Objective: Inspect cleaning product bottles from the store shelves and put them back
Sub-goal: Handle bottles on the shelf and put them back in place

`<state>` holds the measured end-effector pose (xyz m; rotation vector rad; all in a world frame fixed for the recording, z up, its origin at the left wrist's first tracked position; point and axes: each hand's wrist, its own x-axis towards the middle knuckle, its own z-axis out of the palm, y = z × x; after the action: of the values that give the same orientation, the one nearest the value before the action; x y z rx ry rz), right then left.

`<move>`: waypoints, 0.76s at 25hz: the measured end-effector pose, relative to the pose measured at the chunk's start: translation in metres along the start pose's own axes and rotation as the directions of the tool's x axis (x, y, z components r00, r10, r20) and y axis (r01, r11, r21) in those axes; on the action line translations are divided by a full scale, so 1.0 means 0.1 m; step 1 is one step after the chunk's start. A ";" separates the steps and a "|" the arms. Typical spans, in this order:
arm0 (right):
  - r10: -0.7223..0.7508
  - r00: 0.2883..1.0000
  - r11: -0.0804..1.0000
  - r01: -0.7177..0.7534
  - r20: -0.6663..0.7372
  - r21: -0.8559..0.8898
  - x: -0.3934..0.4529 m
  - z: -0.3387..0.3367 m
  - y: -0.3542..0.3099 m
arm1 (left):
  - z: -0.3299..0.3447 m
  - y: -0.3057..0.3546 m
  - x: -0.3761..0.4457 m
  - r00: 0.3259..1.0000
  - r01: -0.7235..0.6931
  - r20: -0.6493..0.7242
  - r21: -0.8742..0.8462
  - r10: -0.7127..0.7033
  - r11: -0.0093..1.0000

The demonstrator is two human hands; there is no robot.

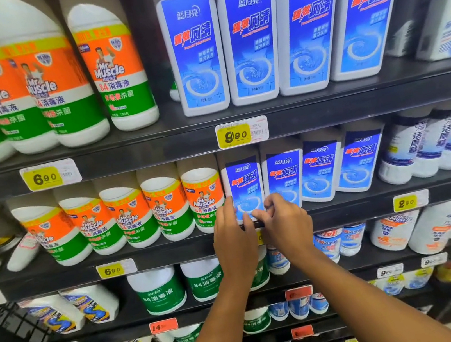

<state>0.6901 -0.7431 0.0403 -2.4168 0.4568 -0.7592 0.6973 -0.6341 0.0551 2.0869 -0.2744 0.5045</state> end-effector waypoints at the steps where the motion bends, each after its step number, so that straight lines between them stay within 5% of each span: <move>1: -0.003 1.000 1.000 0.003 0.010 -0.009 0.00 0.00 0.02 | -0.04 0.04 0.02 0.997 -0.067 -0.024 0.003 0.067 0.998; 4: -0.004 1.000 1.000 0.004 0.012 -0.027 0.02 0.00 0.05 | -0.15 0.16 0.14 0.970 -0.222 -0.106 -0.039 0.217 0.974; 7: -0.011 1.000 0.999 0.012 0.018 -0.049 0.01 0.02 0.06 | -0.24 0.27 0.29 0.981 -0.192 -0.037 -0.109 0.189 0.975; 12: -0.068 0.998 0.995 0.068 -0.003 -0.071 0.00 0.03 0.07 | -0.29 0.25 0.42 0.988 -0.152 0.046 0.041 0.150 0.988; 15: 0.008 0.993 0.995 0.004 0.116 -0.099 0.04 -0.02 0.04 | -0.36 0.24 0.45 0.987 -0.137 0.084 0.043 0.133 0.990; 17: 0.049 0.967 0.998 -0.056 0.250 0.021 0.07 -0.14 0.00 | -0.45 0.25 0.47 0.991 -0.092 0.094 -0.048 0.096 0.995; 19: 0.024 0.942 0.932 -0.142 0.335 0.333 0.10 -0.37 -0.05 | -0.58 0.27 0.52 0.991 -0.005 0.133 -0.204 0.033 0.979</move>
<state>0.6766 -0.7589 0.0727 -2.1118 0.2611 -0.3531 0.7191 -0.5992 0.1267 1.9222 -0.4088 0.3303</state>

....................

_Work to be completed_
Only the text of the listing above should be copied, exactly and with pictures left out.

_Solution to this problem_
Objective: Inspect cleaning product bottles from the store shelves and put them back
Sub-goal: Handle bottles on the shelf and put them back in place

`<state>` holds the measured end-effector pose (xyz m; rotation vector rad; all in a world frame fixed for the recording, z up, its origin at the left wrist's first tracked position; point and axes: each hand's wrist, its own x-axis towards the middle knuckle, its own z-axis out of the palm, y = z × x; after the action: of the values that give the same orientation, the one nearest the value before the action; x y z rx ry rz), right then left.

`<move>`: waypoints, 0.76s at 25hz: the measured end-effector pose, relative to the pose measured at the chunk's start: translation in metres along the start pose's own axes and rotation as the directions of the tool's x axis (x, y, z components r00, r10, r20) and y axis (r01, r11, r21) in those axes; on the action line translations are divided by a full scale, so 1.0 means 0.1 m; step 1 is one step after the chunk's start. A ";" separates the steps and a "|" the arms. Typical spans, in this order:
arm0 (right):
  - r10: -0.7223..0.7508
  - r00: 0.2883..1.0000
  - r11: -0.0804..1.0000
  - r01: -0.7177..0.7534
  - r20: -0.6663..0.7372
  - r21: -0.8559..0.8898
  - x: -0.3934..0.4529 m
  - z: -0.3387..0.3367 m
  - y: -0.3542..0.3099 m
arm1 (left):
  - z: -0.3299..0.3447 m
  - y: -0.3057..0.3546 m
  - x: -0.3761..0.4457 m
  - r00: 0.3259..1.0000
  - r01: -0.7235..0.6931
  - r20: -0.6493..0.7242
  - r21: -0.8742..0.8462
  - r10: -0.7127..0.7033
  - r11: -0.0093..1.0000

The demonstrator is two human hands; there is no robot.


<state>0.6901 -0.7431 0.0403 -2.4168 0.4568 -0.7592 0.6973 -0.6341 0.0551 2.0869 -0.2744 0.5045</state> end-effector waypoints at the steps where the motion bends, each after its step number, so that straight lines between them stay within 5% of each span: <move>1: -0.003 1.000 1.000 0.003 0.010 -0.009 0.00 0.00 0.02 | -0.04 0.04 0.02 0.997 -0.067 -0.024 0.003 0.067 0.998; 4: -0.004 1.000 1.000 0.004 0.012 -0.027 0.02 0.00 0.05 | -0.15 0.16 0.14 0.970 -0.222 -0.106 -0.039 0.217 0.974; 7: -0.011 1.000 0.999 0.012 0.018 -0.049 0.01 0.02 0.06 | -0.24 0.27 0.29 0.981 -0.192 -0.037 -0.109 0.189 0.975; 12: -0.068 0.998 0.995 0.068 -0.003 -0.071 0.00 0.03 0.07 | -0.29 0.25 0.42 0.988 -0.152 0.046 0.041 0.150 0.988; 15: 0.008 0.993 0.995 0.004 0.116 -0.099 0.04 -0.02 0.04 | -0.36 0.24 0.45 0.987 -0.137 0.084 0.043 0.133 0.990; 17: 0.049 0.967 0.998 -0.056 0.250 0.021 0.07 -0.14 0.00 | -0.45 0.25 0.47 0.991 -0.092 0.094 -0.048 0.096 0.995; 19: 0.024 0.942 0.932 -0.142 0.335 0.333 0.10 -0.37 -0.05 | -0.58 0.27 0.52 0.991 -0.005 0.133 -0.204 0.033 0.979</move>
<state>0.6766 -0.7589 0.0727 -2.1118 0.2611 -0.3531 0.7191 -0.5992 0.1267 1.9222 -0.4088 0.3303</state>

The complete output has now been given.